The corporate takeover of U.S. intelligence
The U.S. government now outsources a vast portion of its spying operations to private firms -- with zero public accountability.
By Tim Shorrock

Jun. 01, 2007 | More than five years into the global "war on terror," spying has become one of the fastest-growing private industries in the United States. The federal government relies more than ever on outsourcing for some of its most sensitive work, though it has kept details about its use of private contractors a closely guarded secret. Intelligence experts, and even the government itself, have warned of a critical lack of oversight for the booming intelligence business.

On May 14, at an industry conference in Colorado sponsored by the Defense Intelligence Agency, the U.S. government revealed for the first time how much of its classified intelligence budget is spent on private contracts: a whopping 70 percent. Based on this year’s estimated budget of at least $48 billion, that would come to at least $34 billion in contracts. The figure was disclosed by Terri Everett, a senior procurement executive in the Office of the Director of National Intelligence, the agency established by Congress in 2004 to oversee the 16 agencies that make up the U.S. intelligence infrastructure. A copy of Everett's unclassified PowerPoint slide presentation, titled "Procuring the Future" and dated May 25, was obtained by Salon. (It has since become available on the DIA's Web site.) "We can't spy ... If we can't buy!" one of the slides proclaims, underscoring the enormous dependence of U.S. intelligence agencies on private sector contracts.

The DNI figures show that the aggregate number of private contracts awarded by intelligence agencies rose by about 38 percent from the mid-1990s to 2005. But the surge in outsourcing has been far more dramatic measured in dollars: Over the same period of time, the total value of intelligence contracts more than doubled, from about $18 billion in 1995 to about $42 billion in 2005.

"Those numbers are startling," said Steven Aftergood, the director of the Project on Government Secrecy at the Federation of American Scientists and an expert on the U.S. intelligence budget. "They represent a transformation of the Cold War intelligence bureaucracy into something new and different that is literally dominated by contractor interests."

 

Government Outsourcing is Standard Practice

Most definitely.
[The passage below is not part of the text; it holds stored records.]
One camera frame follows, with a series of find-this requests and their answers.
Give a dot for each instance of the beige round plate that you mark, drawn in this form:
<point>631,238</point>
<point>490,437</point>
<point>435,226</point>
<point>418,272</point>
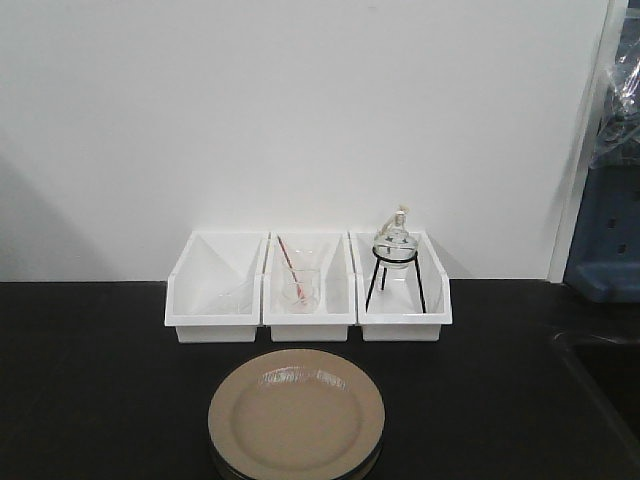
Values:
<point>226,470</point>
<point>294,409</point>

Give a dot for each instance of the clear glass beaker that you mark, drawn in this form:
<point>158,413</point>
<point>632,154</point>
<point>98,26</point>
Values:
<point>310,280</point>

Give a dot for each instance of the red glass stirring rod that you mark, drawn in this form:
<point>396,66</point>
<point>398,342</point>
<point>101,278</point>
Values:
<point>299,289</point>

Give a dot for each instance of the middle white storage bin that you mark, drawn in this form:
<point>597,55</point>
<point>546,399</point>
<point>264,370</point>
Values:
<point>330,253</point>

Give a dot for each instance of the white storage bin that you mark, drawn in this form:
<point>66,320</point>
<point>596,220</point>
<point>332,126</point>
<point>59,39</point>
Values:
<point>330,253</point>
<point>214,292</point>
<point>394,314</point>

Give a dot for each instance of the glass alcohol lamp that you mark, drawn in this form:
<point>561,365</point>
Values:
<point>393,245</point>

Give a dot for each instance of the right white storage bin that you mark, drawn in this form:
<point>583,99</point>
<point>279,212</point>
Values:
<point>394,314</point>

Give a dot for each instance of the left white storage bin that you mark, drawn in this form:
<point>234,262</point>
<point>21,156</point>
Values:
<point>214,292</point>

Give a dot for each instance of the grey-blue pegboard drying rack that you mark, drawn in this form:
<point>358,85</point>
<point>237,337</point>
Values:
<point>603,263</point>

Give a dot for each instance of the black lab sink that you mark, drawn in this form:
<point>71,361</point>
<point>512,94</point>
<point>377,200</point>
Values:
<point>607,368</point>

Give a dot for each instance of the clear bag of pegs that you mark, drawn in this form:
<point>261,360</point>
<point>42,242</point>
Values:
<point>617,141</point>

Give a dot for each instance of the black wire tripod stand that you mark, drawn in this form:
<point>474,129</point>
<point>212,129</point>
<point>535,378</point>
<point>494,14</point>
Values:
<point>376,280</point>

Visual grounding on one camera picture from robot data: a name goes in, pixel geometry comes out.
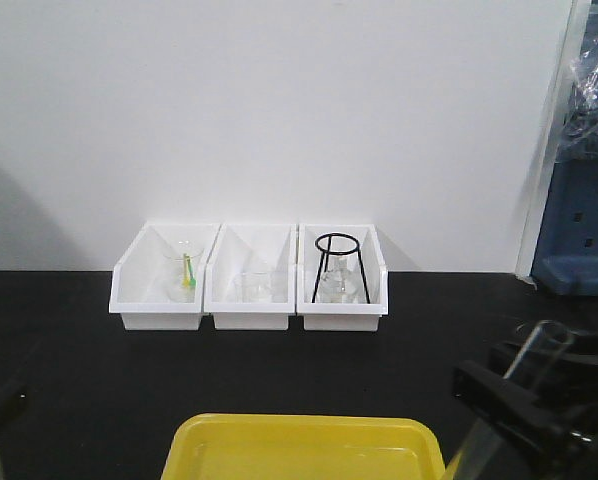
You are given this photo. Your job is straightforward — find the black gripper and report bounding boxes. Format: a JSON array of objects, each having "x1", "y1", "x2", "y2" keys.
[{"x1": 452, "y1": 332, "x2": 598, "y2": 479}]

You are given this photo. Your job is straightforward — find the clear glass test tube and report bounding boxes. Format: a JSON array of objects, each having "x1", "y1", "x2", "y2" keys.
[{"x1": 443, "y1": 320, "x2": 574, "y2": 479}]

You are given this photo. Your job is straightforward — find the yellow plastic tray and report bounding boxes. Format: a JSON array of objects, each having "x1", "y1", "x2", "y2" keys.
[{"x1": 161, "y1": 413, "x2": 445, "y2": 479}]

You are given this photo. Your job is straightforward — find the blue perforated equipment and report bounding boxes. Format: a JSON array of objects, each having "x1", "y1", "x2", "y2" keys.
[{"x1": 531, "y1": 1, "x2": 598, "y2": 296}]

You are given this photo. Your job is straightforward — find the clear flask right bin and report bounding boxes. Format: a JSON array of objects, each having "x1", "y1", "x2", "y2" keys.
[{"x1": 317, "y1": 256, "x2": 361, "y2": 303}]

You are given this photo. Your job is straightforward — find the left white storage bin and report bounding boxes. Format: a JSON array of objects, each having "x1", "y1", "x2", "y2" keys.
[{"x1": 109, "y1": 222, "x2": 220, "y2": 331}]

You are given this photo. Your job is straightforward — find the white storage bin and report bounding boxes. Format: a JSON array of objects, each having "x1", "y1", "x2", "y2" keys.
[
  {"x1": 109, "y1": 222, "x2": 220, "y2": 331},
  {"x1": 204, "y1": 223, "x2": 297, "y2": 331},
  {"x1": 296, "y1": 223, "x2": 388, "y2": 332}
]

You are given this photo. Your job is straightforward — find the right white storage bin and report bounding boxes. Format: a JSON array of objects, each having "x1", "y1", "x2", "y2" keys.
[{"x1": 296, "y1": 223, "x2": 388, "y2": 332}]

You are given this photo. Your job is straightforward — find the yellow green stirrers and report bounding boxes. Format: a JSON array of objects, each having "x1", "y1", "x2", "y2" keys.
[{"x1": 181, "y1": 253, "x2": 197, "y2": 289}]

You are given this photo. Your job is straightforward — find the glass beaker with sticks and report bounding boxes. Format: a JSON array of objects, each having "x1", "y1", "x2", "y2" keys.
[{"x1": 163, "y1": 240, "x2": 203, "y2": 303}]

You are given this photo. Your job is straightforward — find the clear plastic bag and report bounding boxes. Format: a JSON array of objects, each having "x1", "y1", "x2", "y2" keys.
[{"x1": 560, "y1": 36, "x2": 598, "y2": 158}]

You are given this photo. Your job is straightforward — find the clear beaker middle bin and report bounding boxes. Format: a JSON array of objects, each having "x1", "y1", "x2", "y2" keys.
[{"x1": 233, "y1": 271, "x2": 273, "y2": 303}]

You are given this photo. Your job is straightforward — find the middle white storage bin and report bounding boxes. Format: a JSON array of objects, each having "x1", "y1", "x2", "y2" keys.
[{"x1": 204, "y1": 223, "x2": 297, "y2": 331}]

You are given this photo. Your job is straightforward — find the black wire tripod stand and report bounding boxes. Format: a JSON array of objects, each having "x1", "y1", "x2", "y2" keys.
[{"x1": 311, "y1": 232, "x2": 370, "y2": 304}]

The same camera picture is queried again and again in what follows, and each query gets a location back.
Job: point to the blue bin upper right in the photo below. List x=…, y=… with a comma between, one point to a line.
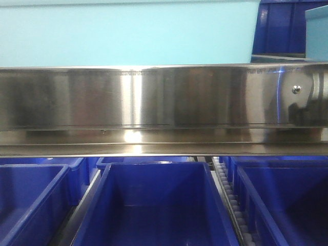
x=292, y=27

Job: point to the blue bin lower left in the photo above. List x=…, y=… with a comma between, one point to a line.
x=34, y=202

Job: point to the white roller track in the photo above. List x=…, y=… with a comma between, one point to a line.
x=231, y=204

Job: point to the blue bin rear left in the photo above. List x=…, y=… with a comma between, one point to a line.
x=78, y=175

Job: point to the blue bin lower right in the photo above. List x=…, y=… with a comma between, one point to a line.
x=284, y=205

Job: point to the blue bin rear centre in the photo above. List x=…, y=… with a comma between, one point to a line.
x=112, y=161

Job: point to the blue bin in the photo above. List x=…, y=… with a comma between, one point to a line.
x=34, y=202
x=156, y=204
x=292, y=27
x=112, y=161
x=78, y=175
x=284, y=205

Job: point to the stainless steel shelf beam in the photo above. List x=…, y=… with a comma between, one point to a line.
x=230, y=109

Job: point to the light teal plastic bin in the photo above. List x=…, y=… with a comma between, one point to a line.
x=126, y=33

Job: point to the blue bin lower centre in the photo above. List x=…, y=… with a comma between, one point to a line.
x=156, y=204

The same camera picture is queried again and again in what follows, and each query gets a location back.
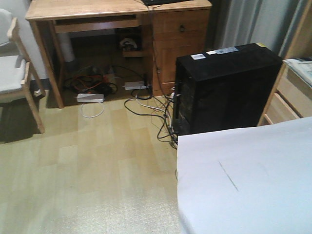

I was trained by the US Army (cost a lot of money) and after I was honorably discharged I worked for a civilian company doing the same thing for the Army. The government continues to outsource more and more jobs.

If a government office is short staffed you have to pay civilians overtime, but you can just tell a solider they have to stay and there is no extra cost for that. Its not just in intelligence, its in almost everything.  Alot of the staff in some of the "mess halls" are civilians.  When I was deployed to Hungary/ Bosnia, the kitchen was manned by Brown and Root (subsidiary of Halliburton).

I would love to see a cost of government outsourcing overall; now that would be a truly alarming number.